After graduating from the University of Rome, Pirandello studied at Bonn and made some translations of Goethe's "Roman Elegies." Soon after he returned to Rome he published a book of verse and a book of short stories which made no particular stir. It was not until he published "Il fu Mattia Pascal" ("The Late Mattias Pascal") that he obtained any real success. Critics consider it still his best effort in the field of romance. From the standpoint of construction it deserves the commendation that it has received, but both the luck and the plans of the hero are too successful to be veristic, and the eventuations of his daily existence so far transcend ordinary experience that the reader feels the profound improbability of it all and loses interest. One pursues a novel that he may see the revelations of his own experiences or what he might wish his experiences to be under certain circumstances.
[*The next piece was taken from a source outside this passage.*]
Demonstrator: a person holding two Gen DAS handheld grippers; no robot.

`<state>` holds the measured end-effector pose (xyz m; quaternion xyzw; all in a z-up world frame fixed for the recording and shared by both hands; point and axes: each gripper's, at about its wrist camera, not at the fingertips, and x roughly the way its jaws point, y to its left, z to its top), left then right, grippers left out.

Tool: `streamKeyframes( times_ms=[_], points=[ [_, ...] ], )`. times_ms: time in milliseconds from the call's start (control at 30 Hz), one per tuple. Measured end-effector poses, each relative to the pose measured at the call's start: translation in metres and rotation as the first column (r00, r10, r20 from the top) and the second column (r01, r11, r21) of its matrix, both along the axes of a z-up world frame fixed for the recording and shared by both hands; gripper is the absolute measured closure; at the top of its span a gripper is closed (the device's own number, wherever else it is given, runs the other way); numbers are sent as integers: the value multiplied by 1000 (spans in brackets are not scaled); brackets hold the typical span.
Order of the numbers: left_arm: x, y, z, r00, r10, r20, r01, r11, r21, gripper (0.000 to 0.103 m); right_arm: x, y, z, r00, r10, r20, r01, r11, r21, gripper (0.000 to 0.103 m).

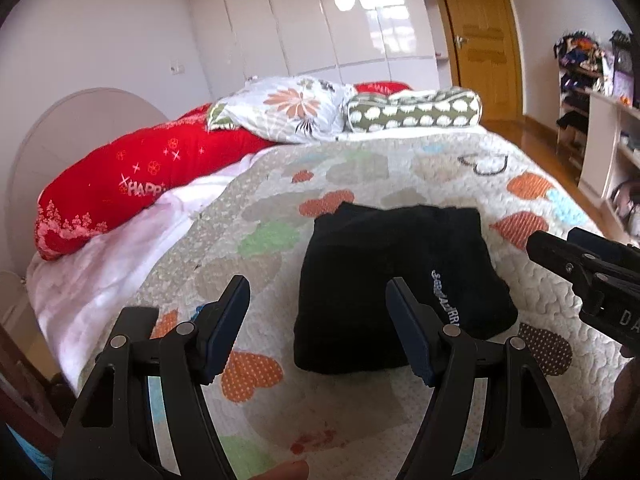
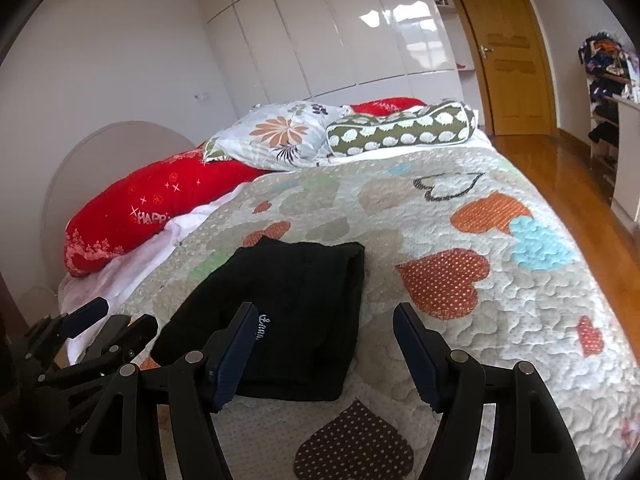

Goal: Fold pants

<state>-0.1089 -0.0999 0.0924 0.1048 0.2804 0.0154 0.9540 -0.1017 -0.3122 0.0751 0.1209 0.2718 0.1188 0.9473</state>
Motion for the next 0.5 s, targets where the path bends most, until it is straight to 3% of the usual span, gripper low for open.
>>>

When these circumstances get out of hand or when the events that transpire are so improbable, or so antipathic, that the reader cannot from his experience or imagination consider them likely or probable, then the novel does not interest him. Moreover, the Anglo-Saxon reader, unless he has lived in Italy, finds the flavor of many passages "too high"—certain experiences are related in unnecessary detail. Like a Cubist picture the charm and the beauty disappear in proportion with the nearness with which it is viewed and the closeness with which it is examined.